Monday, Jan. 07, 1957
How Industry Can Get the Cash It Needs
PLANT EXPANSION
How Industry Gets the Cash It Needs
FAST tax write-offs do not provide the basic solution to the financial difficulties of every industry for large amounts of money required for long-lived equipment. The fundamental solution lies in the revision of the overall tax structure to recognize the limitation that inflation imposes on the replacement of equipment." With these words last week, U.S. Steel Chairman Roger M. Blough pointed up a problem that goes far beyond the immediate argument over ODM's refusal to grant fast tax write-offs to ease the steel shortage. The problem: How can U.S. industry continue to replace and expand its plants in an age of tight money, creeping inflation, and rapidly growing obsolescence?
One of the biggest troubles is that the present system operates largely on the theory of "straight-line" depreciation, under which a company deducts a fixed percentage of the cost of its plant each year, e.g., 4% annually for 25 years, until eventually it recovers the full original cost. An obvious flaw in the system is that it makes no allowance for the speeded-up obsolescence caused by the billions going into new product research. As President William G. Laffer of Cleveland's Clevite Corp. says: "In electronics, for example, where there is a fast-changing technology, equipment is frequently outdated as soon as it is designed," and every industry, from aviation to petrochemicals, is learning that five years is frequently the maximum instead of the minimum productive life for a new piece of industrial equipment.
To try to solve the problem, Congress revised a section of the law in 1954 to allow companies to take as much as 35% of their original cost during the first five years, spread the rest over the next 20 years. But even these improvements, say businessmen, are still far from adequate, since the revised section applies only to plants built after 1954, does not help businessmen replace old plants.

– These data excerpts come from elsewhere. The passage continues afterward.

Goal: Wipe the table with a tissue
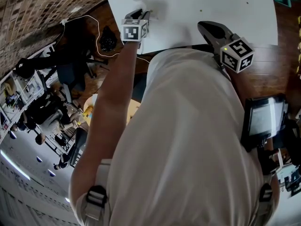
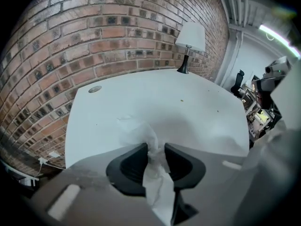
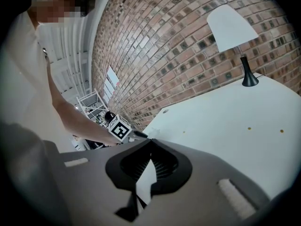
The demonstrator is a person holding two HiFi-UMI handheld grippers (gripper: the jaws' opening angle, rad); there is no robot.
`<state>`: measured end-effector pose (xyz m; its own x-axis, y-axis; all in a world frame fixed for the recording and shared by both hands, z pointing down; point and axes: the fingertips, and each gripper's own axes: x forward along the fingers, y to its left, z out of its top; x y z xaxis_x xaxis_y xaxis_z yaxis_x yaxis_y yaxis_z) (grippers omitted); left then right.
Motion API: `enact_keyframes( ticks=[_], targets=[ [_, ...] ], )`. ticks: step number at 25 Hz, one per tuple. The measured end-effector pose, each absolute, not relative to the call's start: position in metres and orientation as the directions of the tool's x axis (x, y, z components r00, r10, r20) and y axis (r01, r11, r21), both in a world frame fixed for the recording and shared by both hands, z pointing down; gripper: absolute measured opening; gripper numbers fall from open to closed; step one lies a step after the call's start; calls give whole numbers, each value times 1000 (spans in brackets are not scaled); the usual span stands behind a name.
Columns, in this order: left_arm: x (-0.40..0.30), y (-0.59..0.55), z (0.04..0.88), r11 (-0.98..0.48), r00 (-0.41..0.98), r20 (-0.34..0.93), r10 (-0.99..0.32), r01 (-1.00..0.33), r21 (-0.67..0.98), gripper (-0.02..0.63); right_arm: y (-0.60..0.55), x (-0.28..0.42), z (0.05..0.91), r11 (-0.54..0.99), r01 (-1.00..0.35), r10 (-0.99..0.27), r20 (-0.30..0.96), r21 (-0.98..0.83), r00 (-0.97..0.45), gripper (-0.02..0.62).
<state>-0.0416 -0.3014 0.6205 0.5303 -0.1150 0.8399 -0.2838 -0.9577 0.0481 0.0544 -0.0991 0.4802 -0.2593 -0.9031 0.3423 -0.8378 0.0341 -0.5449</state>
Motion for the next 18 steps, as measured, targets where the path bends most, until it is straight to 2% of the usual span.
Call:
enact_keyframes(
  ticks=[3, 10, 18],
  targets=[
    [-38, -287, 616, -962, 534, 843, -68, -260, 88, 104, -99, 54, 480, 40, -835, -904, 335, -548, -264, 8],
    [-27, -232, 607, -985, 555, 830, 54, -107, 136, 106, -100, 63, 474, 39, -832, -911, 323, -554, -257, 8],
    [-27, -203, 580, -955, 674, 738, 40, -191, 226, 106, -96, 84, 472, 12, -833, -919, 321, -552, -227, 8]
  ],
)
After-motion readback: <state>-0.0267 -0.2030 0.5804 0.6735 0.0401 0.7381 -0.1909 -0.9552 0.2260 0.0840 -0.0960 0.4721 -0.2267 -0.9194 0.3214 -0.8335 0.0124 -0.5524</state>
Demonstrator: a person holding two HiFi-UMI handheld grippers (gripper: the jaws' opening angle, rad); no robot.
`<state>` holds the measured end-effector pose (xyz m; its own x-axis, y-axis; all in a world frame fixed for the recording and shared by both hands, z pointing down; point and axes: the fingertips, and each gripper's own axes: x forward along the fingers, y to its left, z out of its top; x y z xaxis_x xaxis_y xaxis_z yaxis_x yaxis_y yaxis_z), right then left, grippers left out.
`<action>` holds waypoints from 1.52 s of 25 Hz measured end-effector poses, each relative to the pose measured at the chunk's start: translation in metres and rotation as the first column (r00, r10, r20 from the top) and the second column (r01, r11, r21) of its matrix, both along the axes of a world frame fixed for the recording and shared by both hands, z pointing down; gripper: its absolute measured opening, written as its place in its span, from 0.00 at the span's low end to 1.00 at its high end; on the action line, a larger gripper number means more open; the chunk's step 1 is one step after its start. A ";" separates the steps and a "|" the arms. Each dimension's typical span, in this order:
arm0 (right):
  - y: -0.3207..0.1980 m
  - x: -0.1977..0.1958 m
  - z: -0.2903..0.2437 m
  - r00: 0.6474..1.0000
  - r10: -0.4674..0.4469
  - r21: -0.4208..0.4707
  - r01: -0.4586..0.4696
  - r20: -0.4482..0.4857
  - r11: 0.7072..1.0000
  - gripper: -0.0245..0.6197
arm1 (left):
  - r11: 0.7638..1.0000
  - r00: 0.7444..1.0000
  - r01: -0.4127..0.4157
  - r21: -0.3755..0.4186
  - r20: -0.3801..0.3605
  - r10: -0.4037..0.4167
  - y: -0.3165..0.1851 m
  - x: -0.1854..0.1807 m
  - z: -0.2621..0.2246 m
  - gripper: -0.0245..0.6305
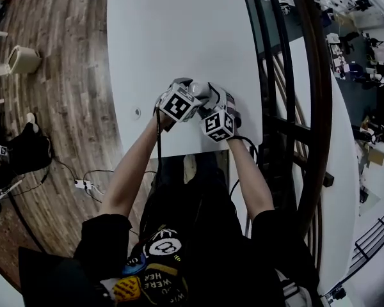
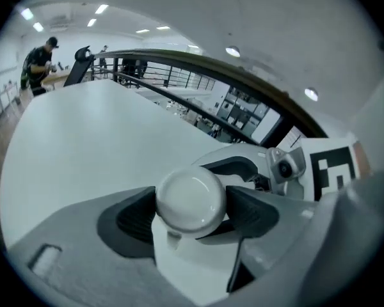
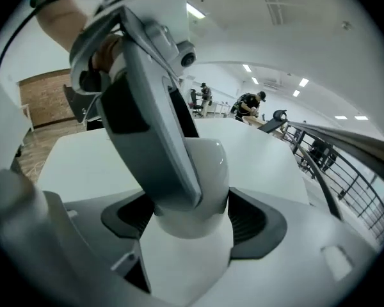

At best, companies will get back only what it cost them to build a plant, not what it may cost to replace in years later. In times of relatively stable costs, such a system causes no hardships, but with costs constantly rising, a businessman will be lucky if he gets back 50% of his replacement costs. In 1940, for example, it cost the steel industry $100 to add a ton of steel to its productive capacity; now the cost is up to $300.
What is needed, businessmen say, is a completely new approach to depreciation. One suggestion is to base all depreciation allowances on replacement instead of original costs, thus counteract the effects of rising prices.
Another idea is for a flexible depreciation allowance based on the inflationary ups and downs of the economy. Under this proposal, as expounded by Cleveland Electric Illuminating Co. Vice President Ralph M. Besse, depreciation rates would still be on the basis of original costs, but would vary according to changing dollar values; thus if rates, for example, were 3% annually and prices shot up 100%, the allowance would automatically double, and businessmen could recover 6% of their original cost in that year. "Even so," says Besse, "at the end of the depreciation period, we would not have recovered enough dollars to pay total replacement costs; but we would recover in each year the value lost in that year."
Economists and tax experts hold out little hope for any such sweeping changes, at least in the immediate future, since the greatest benefit would go to heavy industries, whose long-term equipment costs are pinched hardest by inflation. Says one Chicago banker: "It would simply amount to a subsidy for heavy industry. You can get Congress to subsidize the farmer, but I don't think you can get it to subsidize the steel industry."
One compromise solution that both businessmen and Government tax lawyers are exploring is a more liberal depreciation rate, which would let any expanding company deduct up to 50% of the cost of any new asset in the first five years. While such a program might not satisfy heavy industries, it would at least ease some of the pressure of increasing obsolescence and spiraling inflation, though some critics argue that it would bring a temporary tax loss for the Government. After a study of tax write-offs, Virginia's Senator Harry F. Byrd, chairman of the Senate Finance Committee, says that there has been a temporary loss of $5 billion in revenue since Korea because of defense fast tax write-offs. But many economists do not think that accelerated depreciation for peacetime industry would be a hardship for the Government. During the past six years, despite the fact that industry was granted tax write-offs on $37 billion in plants, the increased production and business activity actually boosted the Government's overall take in corporate taxes from $11 billion a year to $20 billion a year.